Mulai dari nyai (nenek) yang merasa kehilangan Atis, karena
atis yang paling sering ke rumah nyai dan suka bercerita apa saja kepada nyai
sudah pasti nyai merasa kehilangan. Kalu atis
la pegi pastila gek nyai tekenang-kenang dengen suaro atis, katek lagi gek yang
manggel “nyaiiii” tiap minggu pagi. Hahahaa nyai lebay deh.
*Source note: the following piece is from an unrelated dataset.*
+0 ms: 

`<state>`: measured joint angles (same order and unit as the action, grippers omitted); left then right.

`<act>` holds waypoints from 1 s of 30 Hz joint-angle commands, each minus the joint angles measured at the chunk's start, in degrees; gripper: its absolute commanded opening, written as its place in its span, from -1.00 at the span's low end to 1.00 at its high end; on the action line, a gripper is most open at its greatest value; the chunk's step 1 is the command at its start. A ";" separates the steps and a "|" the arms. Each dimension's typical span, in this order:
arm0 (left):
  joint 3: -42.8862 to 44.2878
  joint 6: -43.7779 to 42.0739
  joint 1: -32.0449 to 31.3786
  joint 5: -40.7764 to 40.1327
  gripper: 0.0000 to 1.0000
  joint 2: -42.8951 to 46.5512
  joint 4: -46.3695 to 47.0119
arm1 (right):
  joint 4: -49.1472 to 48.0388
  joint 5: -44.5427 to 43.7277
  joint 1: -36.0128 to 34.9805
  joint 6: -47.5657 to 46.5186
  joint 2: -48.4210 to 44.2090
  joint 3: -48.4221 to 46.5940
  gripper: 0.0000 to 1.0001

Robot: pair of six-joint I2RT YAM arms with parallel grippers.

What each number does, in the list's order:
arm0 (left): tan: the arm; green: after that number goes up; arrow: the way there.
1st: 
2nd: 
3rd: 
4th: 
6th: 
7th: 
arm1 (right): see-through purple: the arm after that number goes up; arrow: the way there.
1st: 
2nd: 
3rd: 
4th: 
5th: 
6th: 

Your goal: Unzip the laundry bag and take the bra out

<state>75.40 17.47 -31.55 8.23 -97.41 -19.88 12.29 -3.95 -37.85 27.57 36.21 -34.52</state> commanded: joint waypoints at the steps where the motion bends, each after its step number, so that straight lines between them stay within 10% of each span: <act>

Next, Ayah dan Ibu. Bisa saja mereka menyembukan kesedihan
mereka dengan senyum sumringah. Apalagi ayah yang sangat pandai mengola mimik
mukanya, it’s esy untuk menutupi rasa sedih. Tapi tidak untuk ibu, yaa walaupun
bisa menyembunyikan ekspresi sedih tapi sikapnya itu lohh. Mulai dari
pesan-pesan dari A sampai Z, pakaian dan makanan yang disiapkan seabrek kayak
mau pergi jauuuuhhhh, trus ini ni yang suka bikin aku masih kayak anak kecil ditelpon tiap malem dengan pertanyaan
yang sama setiap malamnya. Tiada malam yang terlewatkan tanpa menelpon
anak-anaknya, kalaupun gak nelpon itu pasti karena gak ada singnal, kalo cuma
sekedar kehabisan pulsa atau batre masih bisa pinjem handphone ayah atau
adik-adik. Kekhawatiran yang berlebihan inilah yang kurang aku suka dari Ibu,
ada pengalaman pahit tersendiri untukku. Karena kekhawatiran Ibu aku harus
merelakan PMDK ku di pulau jawa pergi begitu saja dan harus puas hanya dengan kuliah
di Palembang. Well, forget it bikin bad mood aja :D
Lanjoottt...
Tidak hanya orang-orang tua yang merasa kehilangan Atis,
yang muda-muda juga. Nadya anak ke 4 pasti sedih karena pekerjaan rumahnya
bertambah hhaaaa. Kedihan juga pasti dirasakan Ghaza, karena atis lah tukang
ojeknya Ghaza, yang suka antar jemput Ghaza sekolah hhaa.. dan aku sendiri
merasa kehilangan Atis, walaupun aku juga sudah punya rumah ke dua tetep aja
rasa kehilangan itu ada, karena seluruh jiwa ku masih di rumah (bukan separuh
ya :D).
Kesedihan juga pasti dirasakan Atis sendiri, untuk pertama
kalinya dia jauh dari keluarga (gak jauh jauh banget, masih di wilayah
Palembang). Pasti nih Atis nangis dan susah tidur di minggu-minggu pertama di
rumah keduanya hhaa. Rasakan!!!
Especially untuk aku sendiri ya, padahal aku sudah lebih
dari 6 tahun memisahkan diri dari keluarga tapi masih aja kalau pulang ke rumah trus mau
balik lagi ke rumah ke dua itu rasanya berattttttt banget, pasti melewatkan
malam pertama di rumah kedua itu dengan tangisan rindu. Bawaan jomblo kali ya :D :D
Rumah seperti memiliki magnet yang sangat besar dan kuat dan
tiap masing-masing dari kami memiliki bagian magnet itu. Kemanapun kami pergi
kami pasti akan ditarik lagi oleh magnet yang besar. Dan kemanapun kami pergi
pasti akan terkoneksi satu sama lain. Mungkin kalau nanti kami sudah
berkeluarga dan memiliki rumah masing-masing, kami akan tetap ditarik oleh
magnet rumah ini yang memiliki kadar cinta kasih yang sangat besar.